**Try it:**
Whenever a line of the material contains the string "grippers", it should be copied.

=======

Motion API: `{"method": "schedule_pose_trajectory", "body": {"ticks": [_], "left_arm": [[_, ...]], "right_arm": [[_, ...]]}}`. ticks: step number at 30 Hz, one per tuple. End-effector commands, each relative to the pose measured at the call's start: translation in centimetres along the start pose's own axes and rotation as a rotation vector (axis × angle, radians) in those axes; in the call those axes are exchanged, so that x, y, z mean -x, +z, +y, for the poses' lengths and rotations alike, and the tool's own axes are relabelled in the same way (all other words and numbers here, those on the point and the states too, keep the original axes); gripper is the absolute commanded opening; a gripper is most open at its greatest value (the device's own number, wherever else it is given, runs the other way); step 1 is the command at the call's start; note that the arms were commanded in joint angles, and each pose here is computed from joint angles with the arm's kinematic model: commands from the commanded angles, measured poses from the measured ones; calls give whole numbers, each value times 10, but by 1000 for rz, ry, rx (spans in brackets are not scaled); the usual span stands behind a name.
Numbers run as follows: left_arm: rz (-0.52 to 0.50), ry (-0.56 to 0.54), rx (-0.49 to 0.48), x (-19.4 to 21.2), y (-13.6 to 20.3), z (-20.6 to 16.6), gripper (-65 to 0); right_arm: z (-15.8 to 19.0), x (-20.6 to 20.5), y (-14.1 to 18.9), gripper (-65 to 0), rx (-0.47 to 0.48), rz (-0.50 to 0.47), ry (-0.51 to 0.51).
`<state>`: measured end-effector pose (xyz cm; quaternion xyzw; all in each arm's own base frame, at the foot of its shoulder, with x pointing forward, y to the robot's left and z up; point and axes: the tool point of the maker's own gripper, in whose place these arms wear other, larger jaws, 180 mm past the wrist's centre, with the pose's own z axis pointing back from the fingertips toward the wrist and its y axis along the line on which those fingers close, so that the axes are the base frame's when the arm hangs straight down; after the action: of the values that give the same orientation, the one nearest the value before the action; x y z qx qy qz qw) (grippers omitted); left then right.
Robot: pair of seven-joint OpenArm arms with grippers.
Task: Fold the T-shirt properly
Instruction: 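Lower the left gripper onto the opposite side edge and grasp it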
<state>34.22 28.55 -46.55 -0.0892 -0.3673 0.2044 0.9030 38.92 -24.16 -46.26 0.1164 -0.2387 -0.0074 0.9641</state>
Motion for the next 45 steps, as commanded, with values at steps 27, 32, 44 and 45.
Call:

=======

**Response to this task:**
`<state>`: measured end-effector pose (xyz cm; quaternion xyzw; all in each arm's own base frame, at the foot of its shoulder, with x pointing forward, y to the robot's left and z up; point and axes: the tool point of the maker's own gripper, in whose place these arms wear other, larger jaws, 180 mm past the wrist's centre, with the pose's own z axis pointing back from the fingertips toward the wrist and its y axis along the line on which those fingers close, so that the axes are the base frame's when the arm hangs straight down; after the action: of the values that give the same orientation, the one nearest the value before the action; x y z qx qy qz qw) (grippers omitted); left then right.
Robot: pair of seven-joint OpenArm arms with grippers.

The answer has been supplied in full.